When Harvey Duschen looks back on his 2004 crop he kicks himself for missing out on a terrific opportunity.

Though he used revenue insurance to protect his crop, he admits he wasn't nearly as aggressive on the marketing side as he should have been.

“I was probably like 90% of the guys out there who didn't forward price as much of my crop as I should have,” Duschen says. “It's not often you have a chance to price $3 corn in the spring and collect a 30¢ LDP at harvest. I sure woke up to the idea of pairing marketing with insurance this year.”

Despite missing out on this opportunity, Duschen, who farms 283 acres at La Motte, IA, takes consolation in that he did discover the value in using a revenue insurance policy where a base price and a harvest price are established.

“The advantage of the harvest price option dawned on me following the steep price drop,” he says.
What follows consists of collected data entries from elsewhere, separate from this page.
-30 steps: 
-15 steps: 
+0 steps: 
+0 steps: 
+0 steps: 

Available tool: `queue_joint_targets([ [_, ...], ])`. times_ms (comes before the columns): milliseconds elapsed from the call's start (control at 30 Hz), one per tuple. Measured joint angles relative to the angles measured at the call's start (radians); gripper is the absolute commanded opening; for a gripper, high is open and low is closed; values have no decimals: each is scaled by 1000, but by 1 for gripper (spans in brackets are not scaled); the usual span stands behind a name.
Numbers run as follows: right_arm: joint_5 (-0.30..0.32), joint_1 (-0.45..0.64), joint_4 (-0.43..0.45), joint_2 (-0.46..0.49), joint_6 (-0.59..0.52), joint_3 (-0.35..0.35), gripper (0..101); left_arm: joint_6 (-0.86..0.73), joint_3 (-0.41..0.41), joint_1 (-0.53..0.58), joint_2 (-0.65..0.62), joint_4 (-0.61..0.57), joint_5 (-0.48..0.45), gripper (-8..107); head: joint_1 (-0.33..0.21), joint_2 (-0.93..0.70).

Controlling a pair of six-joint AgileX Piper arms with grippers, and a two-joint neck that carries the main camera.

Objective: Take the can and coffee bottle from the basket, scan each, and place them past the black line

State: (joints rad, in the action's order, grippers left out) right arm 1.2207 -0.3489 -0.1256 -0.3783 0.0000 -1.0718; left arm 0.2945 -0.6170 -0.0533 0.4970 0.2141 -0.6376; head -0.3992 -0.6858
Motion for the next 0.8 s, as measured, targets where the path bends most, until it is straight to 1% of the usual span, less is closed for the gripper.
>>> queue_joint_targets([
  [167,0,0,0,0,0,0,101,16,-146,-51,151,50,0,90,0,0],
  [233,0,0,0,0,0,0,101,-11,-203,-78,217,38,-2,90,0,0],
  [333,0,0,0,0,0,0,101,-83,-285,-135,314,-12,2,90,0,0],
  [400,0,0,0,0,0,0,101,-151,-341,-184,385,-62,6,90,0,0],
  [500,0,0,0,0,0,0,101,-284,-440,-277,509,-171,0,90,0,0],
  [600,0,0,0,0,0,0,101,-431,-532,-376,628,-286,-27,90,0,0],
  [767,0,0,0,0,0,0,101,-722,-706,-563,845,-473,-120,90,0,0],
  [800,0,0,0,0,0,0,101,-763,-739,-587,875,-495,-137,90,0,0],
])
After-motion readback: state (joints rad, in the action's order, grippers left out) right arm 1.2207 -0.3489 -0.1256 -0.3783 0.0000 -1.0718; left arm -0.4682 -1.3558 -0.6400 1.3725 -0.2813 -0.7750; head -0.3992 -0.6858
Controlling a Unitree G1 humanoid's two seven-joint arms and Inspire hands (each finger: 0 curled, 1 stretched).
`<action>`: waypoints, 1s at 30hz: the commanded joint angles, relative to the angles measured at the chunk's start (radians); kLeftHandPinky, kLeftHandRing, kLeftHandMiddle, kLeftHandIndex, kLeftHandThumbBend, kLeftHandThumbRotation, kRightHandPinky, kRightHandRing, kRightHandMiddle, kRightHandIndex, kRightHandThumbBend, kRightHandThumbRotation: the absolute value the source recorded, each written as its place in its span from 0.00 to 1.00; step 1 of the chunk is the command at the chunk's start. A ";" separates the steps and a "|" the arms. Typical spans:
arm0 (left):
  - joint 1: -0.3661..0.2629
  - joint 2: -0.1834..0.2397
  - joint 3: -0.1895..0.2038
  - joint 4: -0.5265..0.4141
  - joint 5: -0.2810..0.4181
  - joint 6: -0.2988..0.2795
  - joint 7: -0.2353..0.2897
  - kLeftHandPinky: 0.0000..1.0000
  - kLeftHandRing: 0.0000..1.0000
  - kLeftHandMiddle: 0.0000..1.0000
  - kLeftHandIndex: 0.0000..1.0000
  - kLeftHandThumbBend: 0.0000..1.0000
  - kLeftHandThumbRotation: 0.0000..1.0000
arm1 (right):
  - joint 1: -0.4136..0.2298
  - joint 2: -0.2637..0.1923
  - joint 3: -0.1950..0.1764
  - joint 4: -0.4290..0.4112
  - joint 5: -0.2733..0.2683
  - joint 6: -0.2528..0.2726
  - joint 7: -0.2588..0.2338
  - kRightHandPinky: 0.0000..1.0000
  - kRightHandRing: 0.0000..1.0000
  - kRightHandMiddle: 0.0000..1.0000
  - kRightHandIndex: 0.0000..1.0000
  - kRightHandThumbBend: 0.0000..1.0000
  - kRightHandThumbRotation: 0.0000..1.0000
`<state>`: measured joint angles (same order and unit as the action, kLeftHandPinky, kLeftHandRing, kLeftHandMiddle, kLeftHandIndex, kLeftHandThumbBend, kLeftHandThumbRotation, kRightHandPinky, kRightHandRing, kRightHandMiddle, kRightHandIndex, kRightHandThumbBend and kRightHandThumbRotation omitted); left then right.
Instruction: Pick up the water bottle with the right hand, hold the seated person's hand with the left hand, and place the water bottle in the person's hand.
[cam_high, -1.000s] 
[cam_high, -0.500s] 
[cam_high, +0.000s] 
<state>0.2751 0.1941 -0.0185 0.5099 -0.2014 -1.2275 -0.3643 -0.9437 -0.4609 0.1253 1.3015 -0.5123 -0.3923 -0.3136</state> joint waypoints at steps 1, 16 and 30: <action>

As prices fell, producers holding policies that establish a base price and a harvest price, such as revenue assurance (RA) with the harvest price option or crop revenue coverage (CRC), essentially saw an increase in the covered yield.

Kent Thiesse, a loan officer with MinnStar Bank in Lake Crystal, MN, says this is because the guaranteed revenue per acre is calculated using the higher of the base price or harvest price, and the value of the harvested yield is calculated using the harvest price.

For example, Thiesse explains, a corn farmer with an actual production history (APH) of 150 bu./acre and a coverage level of 80% typically can claim an indemnity payment when the yield drops below 120 bu./acre.

However, because of the steep price drop in 2004, farmers using revenue insurance with a harvest price option could claim losses above their normal APH. In a real-life example, he shows how the covered yield for corn rose to 165 bu. There was a comparable percentage increase in the covered yield for soybeans as well.

By understanding this relationship between price and covered yield in revenue insurance products, it makes the decision to be an aggressive marketer a little easier, experts say.

In fact, Risk Management Agency Deputy Administrator Tim Witt says, “If you're going to go to a revenue product you really should strongly consider pairing it with a marketing plan to maximize your dollars.”

Kurt Koester, a marketing consultant with AgriSource in Waukee, IA, strongly advises his customers to market up to their amount of yield coverage in a year like 2004.

“We've developed two tracks of advice; one is more aggressive and one more conservative. For those who choose the more aggressive track, we've encouraged coverage levels of 75% or higher to allow a higher percentage of forward sales.”

Koester says those who followed the aggressive track in 2004 were able to price 75% of their corn sales at $2.88 in December Chicago Board of Trade (CBOT) corn futures, and 70% of their soybean sales at $6.75 in the November CBOT futures.

The key to success, Koester stresses, is taking full advantage of crop insurance to price ahead.

Thiesse, who does not sell crop insurance, agrees and points out that in years like 2004, taking full advantage means growers can market bushels even beyond their APH.